YOUR ASSIGNMENT:
Please copy, word for word, the line that contains "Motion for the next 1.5" and every line after it through the end of the records, and nothing more.

· · ·

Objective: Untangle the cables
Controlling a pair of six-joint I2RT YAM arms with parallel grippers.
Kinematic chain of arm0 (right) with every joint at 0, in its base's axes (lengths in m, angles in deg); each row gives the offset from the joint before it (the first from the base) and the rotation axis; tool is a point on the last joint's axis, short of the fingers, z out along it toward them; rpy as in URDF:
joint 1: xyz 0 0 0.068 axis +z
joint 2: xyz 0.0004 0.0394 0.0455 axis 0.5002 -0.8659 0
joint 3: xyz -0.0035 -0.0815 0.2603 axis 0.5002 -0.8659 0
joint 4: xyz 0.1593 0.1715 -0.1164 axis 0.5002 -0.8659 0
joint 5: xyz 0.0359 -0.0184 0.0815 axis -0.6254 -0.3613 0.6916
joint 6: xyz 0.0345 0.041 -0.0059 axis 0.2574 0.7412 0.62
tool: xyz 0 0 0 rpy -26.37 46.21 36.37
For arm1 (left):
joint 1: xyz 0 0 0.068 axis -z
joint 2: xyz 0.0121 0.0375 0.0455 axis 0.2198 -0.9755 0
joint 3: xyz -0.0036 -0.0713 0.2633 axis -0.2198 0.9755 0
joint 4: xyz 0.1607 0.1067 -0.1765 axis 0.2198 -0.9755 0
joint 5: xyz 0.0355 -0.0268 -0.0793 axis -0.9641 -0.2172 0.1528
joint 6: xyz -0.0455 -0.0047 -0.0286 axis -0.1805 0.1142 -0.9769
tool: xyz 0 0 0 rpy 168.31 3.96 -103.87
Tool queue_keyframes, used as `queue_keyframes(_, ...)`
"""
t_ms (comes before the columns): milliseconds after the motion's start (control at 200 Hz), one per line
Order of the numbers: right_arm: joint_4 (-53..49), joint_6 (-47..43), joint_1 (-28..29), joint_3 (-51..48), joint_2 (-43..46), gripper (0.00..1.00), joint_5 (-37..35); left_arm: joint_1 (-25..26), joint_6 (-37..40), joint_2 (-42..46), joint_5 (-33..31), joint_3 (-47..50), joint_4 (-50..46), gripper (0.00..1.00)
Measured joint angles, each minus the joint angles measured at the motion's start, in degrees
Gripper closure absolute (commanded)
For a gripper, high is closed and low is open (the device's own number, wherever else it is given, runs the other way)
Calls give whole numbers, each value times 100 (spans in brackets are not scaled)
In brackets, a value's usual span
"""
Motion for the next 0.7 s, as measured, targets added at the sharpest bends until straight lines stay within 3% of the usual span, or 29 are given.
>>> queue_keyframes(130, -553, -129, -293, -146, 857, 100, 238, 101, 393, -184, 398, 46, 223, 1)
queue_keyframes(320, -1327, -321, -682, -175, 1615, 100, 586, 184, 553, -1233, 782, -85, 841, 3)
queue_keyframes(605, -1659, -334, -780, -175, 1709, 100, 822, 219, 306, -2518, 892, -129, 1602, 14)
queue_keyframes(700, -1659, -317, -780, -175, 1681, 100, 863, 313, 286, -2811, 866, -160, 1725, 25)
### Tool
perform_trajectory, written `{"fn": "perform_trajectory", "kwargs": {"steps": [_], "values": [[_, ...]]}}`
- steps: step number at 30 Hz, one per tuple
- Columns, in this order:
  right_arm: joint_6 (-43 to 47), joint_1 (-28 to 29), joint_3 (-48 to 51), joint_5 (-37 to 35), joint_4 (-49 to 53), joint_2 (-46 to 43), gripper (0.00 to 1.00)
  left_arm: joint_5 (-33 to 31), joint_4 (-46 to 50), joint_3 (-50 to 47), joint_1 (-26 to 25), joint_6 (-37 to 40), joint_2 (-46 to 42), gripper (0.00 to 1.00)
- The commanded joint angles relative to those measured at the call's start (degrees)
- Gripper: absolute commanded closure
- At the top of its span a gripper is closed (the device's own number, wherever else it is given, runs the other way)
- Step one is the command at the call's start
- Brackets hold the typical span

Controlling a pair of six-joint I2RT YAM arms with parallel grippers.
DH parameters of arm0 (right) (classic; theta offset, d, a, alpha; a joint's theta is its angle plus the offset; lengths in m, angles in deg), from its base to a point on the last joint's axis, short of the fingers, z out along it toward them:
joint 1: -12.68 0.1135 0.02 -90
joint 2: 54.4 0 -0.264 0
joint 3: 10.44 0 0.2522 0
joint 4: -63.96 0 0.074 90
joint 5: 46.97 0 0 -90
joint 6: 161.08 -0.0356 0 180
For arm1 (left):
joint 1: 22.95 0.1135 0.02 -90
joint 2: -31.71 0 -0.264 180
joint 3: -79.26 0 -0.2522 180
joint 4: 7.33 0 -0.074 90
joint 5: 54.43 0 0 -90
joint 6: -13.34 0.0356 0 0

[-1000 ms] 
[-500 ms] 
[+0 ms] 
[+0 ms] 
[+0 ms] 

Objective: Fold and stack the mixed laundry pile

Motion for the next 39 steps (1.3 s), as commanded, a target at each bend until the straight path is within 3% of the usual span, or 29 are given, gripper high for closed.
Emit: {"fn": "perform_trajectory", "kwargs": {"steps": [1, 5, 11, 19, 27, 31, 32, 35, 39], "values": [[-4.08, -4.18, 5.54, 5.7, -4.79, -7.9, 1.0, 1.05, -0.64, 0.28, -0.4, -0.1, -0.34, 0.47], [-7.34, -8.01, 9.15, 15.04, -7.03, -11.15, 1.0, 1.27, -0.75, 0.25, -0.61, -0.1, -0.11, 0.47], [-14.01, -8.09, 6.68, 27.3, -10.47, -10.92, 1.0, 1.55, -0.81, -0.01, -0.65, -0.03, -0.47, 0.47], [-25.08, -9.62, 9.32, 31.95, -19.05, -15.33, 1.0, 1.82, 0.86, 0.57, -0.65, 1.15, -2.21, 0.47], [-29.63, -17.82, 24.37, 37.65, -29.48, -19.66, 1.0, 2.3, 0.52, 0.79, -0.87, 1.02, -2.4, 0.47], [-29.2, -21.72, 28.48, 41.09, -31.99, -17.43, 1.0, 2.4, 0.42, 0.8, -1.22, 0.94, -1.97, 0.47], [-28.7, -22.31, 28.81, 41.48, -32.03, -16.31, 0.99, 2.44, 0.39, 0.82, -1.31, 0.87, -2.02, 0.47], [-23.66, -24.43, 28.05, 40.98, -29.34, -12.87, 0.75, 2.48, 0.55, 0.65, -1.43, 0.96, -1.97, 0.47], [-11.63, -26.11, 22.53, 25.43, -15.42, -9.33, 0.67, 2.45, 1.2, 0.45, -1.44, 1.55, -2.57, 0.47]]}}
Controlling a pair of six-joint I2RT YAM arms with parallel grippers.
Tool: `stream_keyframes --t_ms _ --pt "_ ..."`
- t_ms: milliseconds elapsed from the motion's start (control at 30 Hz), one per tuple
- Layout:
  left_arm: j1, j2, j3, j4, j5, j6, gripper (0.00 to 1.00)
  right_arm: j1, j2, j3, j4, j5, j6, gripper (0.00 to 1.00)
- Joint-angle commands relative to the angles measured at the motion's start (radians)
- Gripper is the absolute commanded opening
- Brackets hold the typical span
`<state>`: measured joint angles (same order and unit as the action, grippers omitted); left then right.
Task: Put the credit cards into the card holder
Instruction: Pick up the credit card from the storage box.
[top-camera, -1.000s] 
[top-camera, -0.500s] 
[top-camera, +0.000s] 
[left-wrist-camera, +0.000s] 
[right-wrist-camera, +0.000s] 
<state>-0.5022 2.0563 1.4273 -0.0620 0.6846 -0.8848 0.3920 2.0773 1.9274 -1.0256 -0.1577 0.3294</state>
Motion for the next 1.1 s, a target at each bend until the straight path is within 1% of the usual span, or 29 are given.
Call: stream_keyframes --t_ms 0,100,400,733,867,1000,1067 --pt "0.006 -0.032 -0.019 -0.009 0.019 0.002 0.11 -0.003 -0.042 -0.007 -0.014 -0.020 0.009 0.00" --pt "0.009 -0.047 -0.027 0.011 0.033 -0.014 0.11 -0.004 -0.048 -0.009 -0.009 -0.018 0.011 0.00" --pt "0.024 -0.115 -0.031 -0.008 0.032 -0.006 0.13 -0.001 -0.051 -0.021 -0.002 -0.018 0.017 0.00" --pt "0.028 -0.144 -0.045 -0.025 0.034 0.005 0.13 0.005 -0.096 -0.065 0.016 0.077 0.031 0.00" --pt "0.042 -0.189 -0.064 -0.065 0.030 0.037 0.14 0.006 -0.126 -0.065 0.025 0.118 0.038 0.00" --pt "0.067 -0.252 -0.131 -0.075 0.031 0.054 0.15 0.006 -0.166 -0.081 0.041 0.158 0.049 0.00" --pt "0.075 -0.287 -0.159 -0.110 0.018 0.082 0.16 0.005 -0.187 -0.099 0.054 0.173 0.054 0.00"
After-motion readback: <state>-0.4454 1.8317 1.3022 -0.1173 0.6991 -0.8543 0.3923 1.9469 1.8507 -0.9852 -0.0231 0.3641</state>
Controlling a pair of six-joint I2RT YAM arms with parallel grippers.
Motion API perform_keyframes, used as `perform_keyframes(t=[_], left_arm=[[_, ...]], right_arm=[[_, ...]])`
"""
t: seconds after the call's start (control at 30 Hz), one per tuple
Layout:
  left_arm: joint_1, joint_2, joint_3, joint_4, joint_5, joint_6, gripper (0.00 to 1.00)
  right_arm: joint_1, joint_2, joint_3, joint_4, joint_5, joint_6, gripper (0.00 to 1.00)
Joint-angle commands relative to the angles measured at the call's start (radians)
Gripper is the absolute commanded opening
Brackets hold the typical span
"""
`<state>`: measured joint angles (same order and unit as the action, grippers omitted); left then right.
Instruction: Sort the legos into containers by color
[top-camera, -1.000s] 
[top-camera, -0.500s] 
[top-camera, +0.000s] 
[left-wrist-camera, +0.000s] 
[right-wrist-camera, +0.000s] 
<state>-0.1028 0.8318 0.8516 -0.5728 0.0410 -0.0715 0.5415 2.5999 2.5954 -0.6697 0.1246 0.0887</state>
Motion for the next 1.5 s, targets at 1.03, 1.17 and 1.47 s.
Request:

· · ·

RESULT BELOW:
Motion for the next 1.5 s, targets at 1.03, 1.17 and 1.47 s.
Request:

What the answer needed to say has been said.